Brief – 1 juni 2009

Brief van René Mäkel aan NIP, 1 juni 2009.

Geachte mevrouw Pekelharing-de Plaque,

Naar aanleiding van mijn schrijven aan u, gedateerd op 9 maart 2009, heb ik geen enkele reactie mogen ontvangen, terwijl mijn inziens de opmerkingen van mijn zijde betreffende het CCM te Apeldoorn toch de nodige vragen met de daarbij behorende antwoorden zouden moeten oproepen. U vervolgt mijn klacht gericht aan Susan van Tongeren en doet voor de rest of uw neus bloedt. Helaas is dit voor mij de bevestiging dat ik weer eens met een onvolwassen, egocentrische en halsstarrige organisatie te maken heb, die zichzelf staande probeert te houden door strikt de door zichzelf opgestelde regels te blijven hanteren.
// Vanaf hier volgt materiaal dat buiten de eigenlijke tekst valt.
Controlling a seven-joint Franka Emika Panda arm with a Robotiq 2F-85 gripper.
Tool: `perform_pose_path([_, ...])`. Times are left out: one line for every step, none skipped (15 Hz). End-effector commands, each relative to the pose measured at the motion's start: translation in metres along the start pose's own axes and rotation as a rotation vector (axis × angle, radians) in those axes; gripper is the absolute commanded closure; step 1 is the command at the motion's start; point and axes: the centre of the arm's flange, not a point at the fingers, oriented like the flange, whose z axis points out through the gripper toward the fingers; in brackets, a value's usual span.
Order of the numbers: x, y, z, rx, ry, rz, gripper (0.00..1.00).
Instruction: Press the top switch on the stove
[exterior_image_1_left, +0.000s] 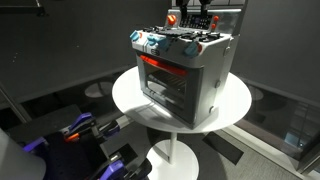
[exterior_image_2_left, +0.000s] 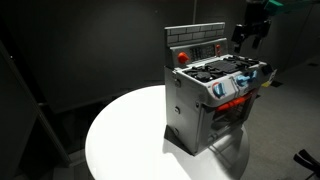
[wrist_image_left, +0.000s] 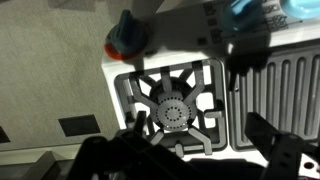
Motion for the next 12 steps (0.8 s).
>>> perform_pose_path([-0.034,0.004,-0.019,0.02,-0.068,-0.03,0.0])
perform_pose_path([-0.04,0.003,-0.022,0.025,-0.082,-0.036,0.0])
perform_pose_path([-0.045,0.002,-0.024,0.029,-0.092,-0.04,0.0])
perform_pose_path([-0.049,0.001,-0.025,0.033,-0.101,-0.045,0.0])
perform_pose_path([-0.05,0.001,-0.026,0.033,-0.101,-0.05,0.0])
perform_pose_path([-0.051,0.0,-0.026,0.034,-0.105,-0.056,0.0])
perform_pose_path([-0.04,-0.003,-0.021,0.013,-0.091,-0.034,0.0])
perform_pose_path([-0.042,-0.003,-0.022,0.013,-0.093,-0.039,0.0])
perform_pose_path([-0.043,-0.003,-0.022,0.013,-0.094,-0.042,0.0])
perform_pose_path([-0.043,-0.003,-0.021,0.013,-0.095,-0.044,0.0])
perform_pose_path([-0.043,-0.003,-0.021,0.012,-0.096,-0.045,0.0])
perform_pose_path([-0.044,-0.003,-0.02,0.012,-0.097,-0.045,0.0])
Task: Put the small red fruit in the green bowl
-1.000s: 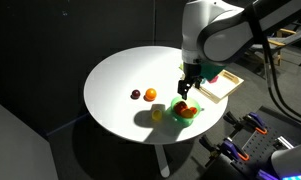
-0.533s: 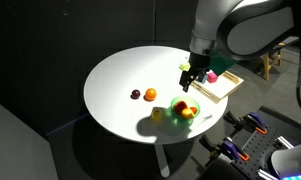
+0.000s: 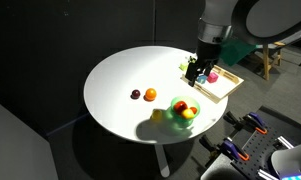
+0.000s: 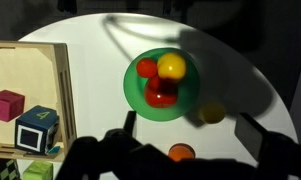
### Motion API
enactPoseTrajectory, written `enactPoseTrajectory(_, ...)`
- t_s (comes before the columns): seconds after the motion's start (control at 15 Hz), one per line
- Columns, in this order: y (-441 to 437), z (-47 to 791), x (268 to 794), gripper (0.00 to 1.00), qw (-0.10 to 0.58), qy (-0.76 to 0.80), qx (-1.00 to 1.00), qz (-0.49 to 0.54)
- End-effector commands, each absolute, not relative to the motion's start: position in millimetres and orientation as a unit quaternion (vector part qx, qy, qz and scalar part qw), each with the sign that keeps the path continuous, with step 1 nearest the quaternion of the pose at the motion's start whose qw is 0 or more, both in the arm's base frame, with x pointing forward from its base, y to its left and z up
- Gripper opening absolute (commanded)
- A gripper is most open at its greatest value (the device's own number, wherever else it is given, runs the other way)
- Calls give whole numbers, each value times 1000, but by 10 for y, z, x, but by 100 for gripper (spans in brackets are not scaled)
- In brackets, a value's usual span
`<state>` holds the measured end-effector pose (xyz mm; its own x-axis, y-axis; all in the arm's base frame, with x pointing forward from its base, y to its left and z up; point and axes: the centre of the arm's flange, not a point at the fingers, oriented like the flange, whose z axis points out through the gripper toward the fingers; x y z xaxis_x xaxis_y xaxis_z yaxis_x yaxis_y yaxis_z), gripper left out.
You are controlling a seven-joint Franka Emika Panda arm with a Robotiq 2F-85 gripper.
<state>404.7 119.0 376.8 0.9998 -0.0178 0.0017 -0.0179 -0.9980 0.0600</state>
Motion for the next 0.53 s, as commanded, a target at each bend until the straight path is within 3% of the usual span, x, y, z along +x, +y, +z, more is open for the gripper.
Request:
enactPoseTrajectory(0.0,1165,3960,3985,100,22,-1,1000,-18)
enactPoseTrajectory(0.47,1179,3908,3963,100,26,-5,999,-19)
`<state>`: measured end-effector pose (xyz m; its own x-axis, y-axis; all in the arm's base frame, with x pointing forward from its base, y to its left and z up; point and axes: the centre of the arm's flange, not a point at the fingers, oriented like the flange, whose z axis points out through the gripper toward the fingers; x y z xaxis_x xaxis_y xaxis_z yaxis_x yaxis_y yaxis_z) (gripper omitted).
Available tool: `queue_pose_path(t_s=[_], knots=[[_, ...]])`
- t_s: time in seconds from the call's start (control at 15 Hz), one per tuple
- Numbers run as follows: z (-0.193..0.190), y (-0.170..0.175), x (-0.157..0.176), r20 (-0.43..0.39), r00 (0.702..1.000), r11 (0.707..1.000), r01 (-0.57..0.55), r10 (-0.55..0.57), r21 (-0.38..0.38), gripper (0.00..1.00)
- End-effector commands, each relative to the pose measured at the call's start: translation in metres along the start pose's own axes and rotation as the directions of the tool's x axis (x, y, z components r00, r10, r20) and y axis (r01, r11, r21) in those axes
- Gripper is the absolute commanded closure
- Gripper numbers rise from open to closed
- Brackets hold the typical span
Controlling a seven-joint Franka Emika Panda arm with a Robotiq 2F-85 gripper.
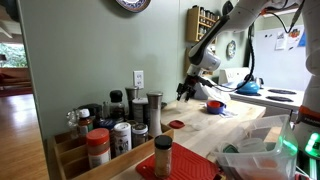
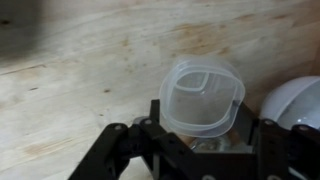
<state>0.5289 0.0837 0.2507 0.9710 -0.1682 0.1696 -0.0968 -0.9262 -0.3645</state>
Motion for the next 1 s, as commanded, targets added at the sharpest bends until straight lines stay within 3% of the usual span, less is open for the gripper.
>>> queue_pose_path(t_s=[0.0, 0.4, 0.47, 0.6, 0.93], knots=[[0.019, 0.017, -0.004, 0.050, 0.998, 0.986, 0.025, -0.033, 0.166, 0.53], [0.044, 0.042, -0.002, 0.132, 0.990, 0.974, 0.026, -0.057, 0.226, 0.53], [0.042, 0.045, 0.000, 0.139, 0.989, 0.978, 0.023, -0.053, 0.208, 0.07], [0.037, 0.050, 0.001, 0.140, 0.989, 0.983, 0.023, -0.049, 0.181, 0.01], [0.027, 0.057, 0.003, 0.129, 0.990, 0.993, 0.037, -0.051, 0.116, 0.00]])
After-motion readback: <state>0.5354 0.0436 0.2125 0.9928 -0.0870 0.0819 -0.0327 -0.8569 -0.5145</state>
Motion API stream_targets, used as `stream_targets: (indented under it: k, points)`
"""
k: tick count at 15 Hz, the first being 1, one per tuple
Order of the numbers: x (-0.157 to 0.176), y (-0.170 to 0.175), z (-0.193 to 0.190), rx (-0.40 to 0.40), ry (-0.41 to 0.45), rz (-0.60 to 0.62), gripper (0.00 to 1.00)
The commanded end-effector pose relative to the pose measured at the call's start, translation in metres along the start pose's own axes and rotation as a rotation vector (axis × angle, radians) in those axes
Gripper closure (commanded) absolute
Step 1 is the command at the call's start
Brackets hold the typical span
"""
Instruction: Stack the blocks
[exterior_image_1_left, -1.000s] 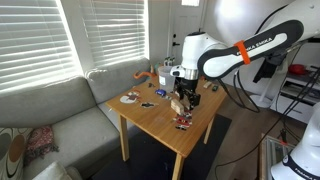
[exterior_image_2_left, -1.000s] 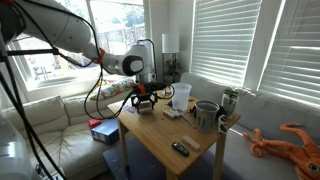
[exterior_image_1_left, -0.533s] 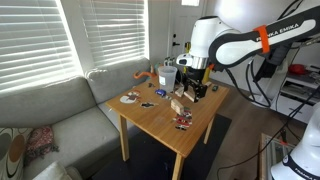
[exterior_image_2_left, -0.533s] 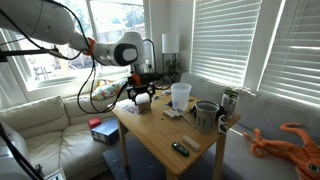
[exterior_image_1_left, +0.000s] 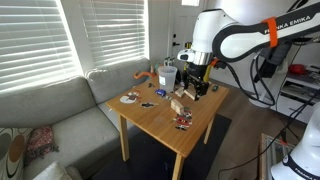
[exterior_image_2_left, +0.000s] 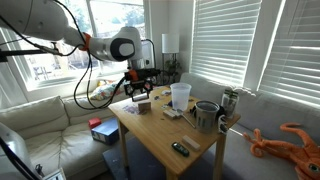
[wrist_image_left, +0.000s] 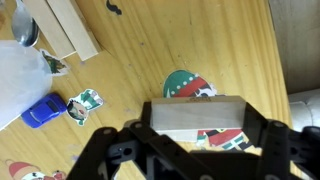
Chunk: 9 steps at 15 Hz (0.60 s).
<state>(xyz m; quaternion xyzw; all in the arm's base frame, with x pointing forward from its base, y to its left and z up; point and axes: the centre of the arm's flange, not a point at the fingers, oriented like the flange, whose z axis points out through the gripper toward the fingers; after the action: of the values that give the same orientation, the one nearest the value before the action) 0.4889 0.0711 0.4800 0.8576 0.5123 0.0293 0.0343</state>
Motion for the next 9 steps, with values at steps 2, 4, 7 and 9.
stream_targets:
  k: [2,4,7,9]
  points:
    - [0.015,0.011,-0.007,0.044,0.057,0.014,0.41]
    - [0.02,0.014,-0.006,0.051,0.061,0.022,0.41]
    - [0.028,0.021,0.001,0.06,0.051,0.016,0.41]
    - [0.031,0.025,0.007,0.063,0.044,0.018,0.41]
Door te zwijgen kan er nooit recht worden gesproken. Een organisatie die zelf zwijgt, kan dan ook geen recht spreken, maar hoogstens alleen een “stomme film” opvoeren. Overigens laat u eveneens hiermee zien dat het NIP primair niet geïnteresseerd is in verbetering van de diensten van haar organisatie en leden maar het ophouden van een wassen neus. De tijd zal het leren hoe lang deze nepneus nog blijft zitten en dat zichtbaar wordt, dat daaronder zich een hevig bloedend exemplaar bevindt.

Omdat ik geen zin heb om mijn vrije tijd aan deze “stomme film” te besteden waarvan de uitslag op voorhand al vast staat, zie ik er dan ook geen nut in om meer energie in mijn klacht te stoppen.

Anders gezegd:

Mijn klachten ten aanzien van het functioneren van de betreffende organisaties en de daaraan gelieerde psychologen blijven bestaan, maar ik trek mij terug uit de klachtenprocedure.